Effects of exercise on gene expression in human peripheral blood mononuclear cells.
Academic Article
Overview
abstract
Exercise leads to increases in circulating levels of peripheral blood mononuclear cells (PBMCs) and to a simultaneous, seemingly paradoxical increase in both pro- and anti-inflammatory mediators. Whether this is paralleled by changes in gene expression within the circulating population of PBMCs is not fully understood. Fifteen healthy men (18-30 yr old) performed 30 min of constant work rate cycle ergometry (approximately 80% peak O2 uptake). Blood samples were obtained preexercise (Pre), end-exercise (End-Ex), and 60 min into recovery (Recovery), and gene expression was measured using microarray analysis (Affymetrix GeneChips). Significant differential gene expression was defined with a posterior probability of differential expression of 0.99 and a Bayesian P value of 0.005. Significant changes were observed from Pre to End-Ex in 311 genes, from End-Ex to Recovery in 552 genes, and from Pre to Recovery in 293 genes. Pre to End-Ex upregulation of PBMC genes related to stress and inflammation [e.g., heat shock protein 70 (3.70-fold) and dual-specificity phosphatase-1 (4.45-fold)] was followed by a return of these genes to baseline by Recovery. The gene for interleukin-1 receptor antagonist (an anti-inflammatory mediator) increased between End-Ex and Recovery (1.52-fold). Chemokine genes associated with inflammatory diseases [macrophage inflammatory protein-1alpha (1.84-fold) and -1beta (2.88-fold), and regulation-on-activation, normal T cell expressed and secreted (1.34-fold)] were upregulated but returned to baseline by Recovery.
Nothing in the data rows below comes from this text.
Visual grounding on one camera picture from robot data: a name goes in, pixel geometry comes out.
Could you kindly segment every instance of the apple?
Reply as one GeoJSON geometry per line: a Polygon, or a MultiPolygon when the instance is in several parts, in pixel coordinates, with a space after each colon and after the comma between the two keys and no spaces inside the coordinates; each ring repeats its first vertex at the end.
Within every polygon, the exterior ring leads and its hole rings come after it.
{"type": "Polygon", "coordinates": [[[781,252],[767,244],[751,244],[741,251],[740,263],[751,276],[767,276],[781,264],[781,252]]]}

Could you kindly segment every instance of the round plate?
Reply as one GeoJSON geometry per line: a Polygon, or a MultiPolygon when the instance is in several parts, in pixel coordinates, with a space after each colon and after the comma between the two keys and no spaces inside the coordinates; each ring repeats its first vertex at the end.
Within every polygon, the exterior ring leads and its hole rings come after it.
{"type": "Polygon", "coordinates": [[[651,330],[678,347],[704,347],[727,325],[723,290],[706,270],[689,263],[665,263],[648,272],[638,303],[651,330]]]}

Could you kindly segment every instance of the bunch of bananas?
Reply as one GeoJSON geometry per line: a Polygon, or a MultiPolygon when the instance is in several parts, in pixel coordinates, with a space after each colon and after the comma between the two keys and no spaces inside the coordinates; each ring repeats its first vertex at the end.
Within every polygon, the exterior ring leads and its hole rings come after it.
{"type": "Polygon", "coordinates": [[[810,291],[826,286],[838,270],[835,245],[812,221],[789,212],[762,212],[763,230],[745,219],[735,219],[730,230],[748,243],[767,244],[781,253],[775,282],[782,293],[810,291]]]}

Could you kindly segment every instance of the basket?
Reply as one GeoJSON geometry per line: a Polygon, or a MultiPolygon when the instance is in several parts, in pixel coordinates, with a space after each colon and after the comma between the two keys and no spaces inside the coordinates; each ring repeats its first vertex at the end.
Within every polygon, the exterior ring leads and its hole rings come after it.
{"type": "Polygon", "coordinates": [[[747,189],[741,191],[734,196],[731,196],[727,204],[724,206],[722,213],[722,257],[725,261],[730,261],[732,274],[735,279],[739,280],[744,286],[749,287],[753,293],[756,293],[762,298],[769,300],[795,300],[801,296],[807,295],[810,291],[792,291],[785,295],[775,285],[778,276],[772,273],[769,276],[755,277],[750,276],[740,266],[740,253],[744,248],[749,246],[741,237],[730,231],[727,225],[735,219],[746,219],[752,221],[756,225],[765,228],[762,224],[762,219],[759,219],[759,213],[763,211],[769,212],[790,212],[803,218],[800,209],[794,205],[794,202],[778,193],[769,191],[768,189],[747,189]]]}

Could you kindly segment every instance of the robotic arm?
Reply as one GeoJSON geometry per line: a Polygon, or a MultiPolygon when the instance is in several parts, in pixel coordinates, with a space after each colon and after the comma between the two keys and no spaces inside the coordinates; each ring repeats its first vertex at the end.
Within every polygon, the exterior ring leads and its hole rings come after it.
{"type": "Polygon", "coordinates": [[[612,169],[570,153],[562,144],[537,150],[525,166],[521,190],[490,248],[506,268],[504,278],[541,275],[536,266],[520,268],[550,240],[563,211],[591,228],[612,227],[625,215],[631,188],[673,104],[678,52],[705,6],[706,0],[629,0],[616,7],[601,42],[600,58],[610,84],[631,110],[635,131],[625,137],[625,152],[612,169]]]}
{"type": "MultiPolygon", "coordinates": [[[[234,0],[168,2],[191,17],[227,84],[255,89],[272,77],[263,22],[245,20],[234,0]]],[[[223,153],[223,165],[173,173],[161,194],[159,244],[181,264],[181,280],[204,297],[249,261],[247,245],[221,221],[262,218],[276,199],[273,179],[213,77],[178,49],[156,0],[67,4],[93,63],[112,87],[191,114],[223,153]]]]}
Exercise also upregulated growth and repair genes such as epiregulin (3.50-fold), platelet-derived growth factor (1.55-fold), and hypoxia-inducible factor-I (2.40-fold). A single bout of heavy exercise substantially alters PBMC gene expression characterized in many cases by a brisk activation and deactivation of genes associated with stress, inflammation, and tissue repair.